Yes, they are all Kevlar beaded, folding tires.

I have never used a wire-beaded tire on any bike or tandem and have no current plans to do so in the future. Many of the teams whom we ride with also ride on folding tires, e.g., Avocet, Michelin, Continentals, etc... and have done so for many years.

I run our Fortezzas at 130 - 145 psi depending on size and road condition, noting that 145psi is recommended by Vredestein for the 700x23 models and 135psi for the 700x25 models. The 700x25 models have always seemed to be more prone to casing deformity as they get closed to being used-up: I noticed I have one like that on our '98 Erickson today that I need to replace. I should note that all of our bikes & tandems are suspended from the ceiling in the garage over my bicycle work bench and I noticed it today whilst looking up at it.

When flatted, front or rear, the tires will tend to de-mount if you try to ride on them too long... just as happens with wire beaded tires.

I've never had a clincher blow-off or roll-off the rim while underway.

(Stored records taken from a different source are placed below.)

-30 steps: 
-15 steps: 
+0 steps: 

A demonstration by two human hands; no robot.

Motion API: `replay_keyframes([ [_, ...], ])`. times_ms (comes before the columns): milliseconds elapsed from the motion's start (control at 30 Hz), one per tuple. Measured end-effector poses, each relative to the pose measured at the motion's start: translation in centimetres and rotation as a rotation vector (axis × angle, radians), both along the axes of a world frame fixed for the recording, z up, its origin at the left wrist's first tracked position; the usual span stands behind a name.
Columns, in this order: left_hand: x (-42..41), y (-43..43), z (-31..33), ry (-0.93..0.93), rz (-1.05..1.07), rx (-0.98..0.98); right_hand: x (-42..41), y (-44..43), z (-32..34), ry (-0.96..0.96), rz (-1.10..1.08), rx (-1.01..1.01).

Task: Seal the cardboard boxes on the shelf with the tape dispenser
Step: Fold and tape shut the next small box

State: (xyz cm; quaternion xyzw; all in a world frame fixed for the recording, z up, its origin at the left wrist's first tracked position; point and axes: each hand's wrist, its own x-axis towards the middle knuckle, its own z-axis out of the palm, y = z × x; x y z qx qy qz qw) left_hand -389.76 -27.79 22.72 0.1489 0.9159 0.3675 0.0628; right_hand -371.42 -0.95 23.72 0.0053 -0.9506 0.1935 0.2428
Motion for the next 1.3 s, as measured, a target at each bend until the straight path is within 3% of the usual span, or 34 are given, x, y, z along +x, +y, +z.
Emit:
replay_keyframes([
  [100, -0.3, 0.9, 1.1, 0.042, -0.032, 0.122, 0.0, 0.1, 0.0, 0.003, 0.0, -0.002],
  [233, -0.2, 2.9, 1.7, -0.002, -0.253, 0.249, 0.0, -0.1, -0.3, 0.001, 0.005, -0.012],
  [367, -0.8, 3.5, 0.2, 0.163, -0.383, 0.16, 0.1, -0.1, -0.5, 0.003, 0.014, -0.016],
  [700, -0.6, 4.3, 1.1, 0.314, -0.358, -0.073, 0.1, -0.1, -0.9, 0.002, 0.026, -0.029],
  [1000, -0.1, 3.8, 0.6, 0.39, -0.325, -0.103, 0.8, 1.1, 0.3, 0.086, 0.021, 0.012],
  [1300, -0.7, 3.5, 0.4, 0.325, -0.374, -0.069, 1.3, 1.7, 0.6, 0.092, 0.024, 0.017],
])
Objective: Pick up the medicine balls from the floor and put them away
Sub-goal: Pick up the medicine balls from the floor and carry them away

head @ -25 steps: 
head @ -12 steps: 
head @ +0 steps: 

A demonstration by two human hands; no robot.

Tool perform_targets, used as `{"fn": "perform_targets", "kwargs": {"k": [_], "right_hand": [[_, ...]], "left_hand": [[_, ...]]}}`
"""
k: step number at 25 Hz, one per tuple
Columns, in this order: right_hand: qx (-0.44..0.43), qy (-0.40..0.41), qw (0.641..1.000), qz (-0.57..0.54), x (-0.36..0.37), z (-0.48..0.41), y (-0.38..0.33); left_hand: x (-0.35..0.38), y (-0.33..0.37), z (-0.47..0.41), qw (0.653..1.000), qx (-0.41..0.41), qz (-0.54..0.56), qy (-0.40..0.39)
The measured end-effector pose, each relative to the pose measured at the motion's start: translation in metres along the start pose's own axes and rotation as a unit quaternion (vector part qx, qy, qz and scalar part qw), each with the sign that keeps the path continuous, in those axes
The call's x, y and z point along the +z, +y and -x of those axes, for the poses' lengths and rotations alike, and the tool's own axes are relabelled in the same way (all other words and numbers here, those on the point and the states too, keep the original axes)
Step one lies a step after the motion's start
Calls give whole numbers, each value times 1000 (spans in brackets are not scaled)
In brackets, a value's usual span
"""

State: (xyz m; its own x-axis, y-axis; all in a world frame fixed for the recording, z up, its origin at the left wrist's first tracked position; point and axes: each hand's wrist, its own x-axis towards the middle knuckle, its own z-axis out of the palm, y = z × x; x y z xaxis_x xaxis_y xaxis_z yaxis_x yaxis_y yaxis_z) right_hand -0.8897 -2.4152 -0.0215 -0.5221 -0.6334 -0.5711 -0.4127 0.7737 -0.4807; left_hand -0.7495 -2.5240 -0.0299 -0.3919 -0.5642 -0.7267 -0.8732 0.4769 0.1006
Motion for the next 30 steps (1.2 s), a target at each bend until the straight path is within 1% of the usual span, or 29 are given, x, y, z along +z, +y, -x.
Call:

I say while underway only because I have on a couple occasions not verified that the tube was not pinched between the rim and tire beads and enjoyed that wonderful ear ringing "rapport" of an exploding tire while at close range in the garage.

As previously stated, we are a 285lb team with very good roads that have ridden our road tandems throughout the US. We don't do loaded touring, I don't use a drag brake, and tend to be an aggressive descender.

What else would you like to know?

Last edited by TandemGeek; 08-24-07 at 02:40 PM.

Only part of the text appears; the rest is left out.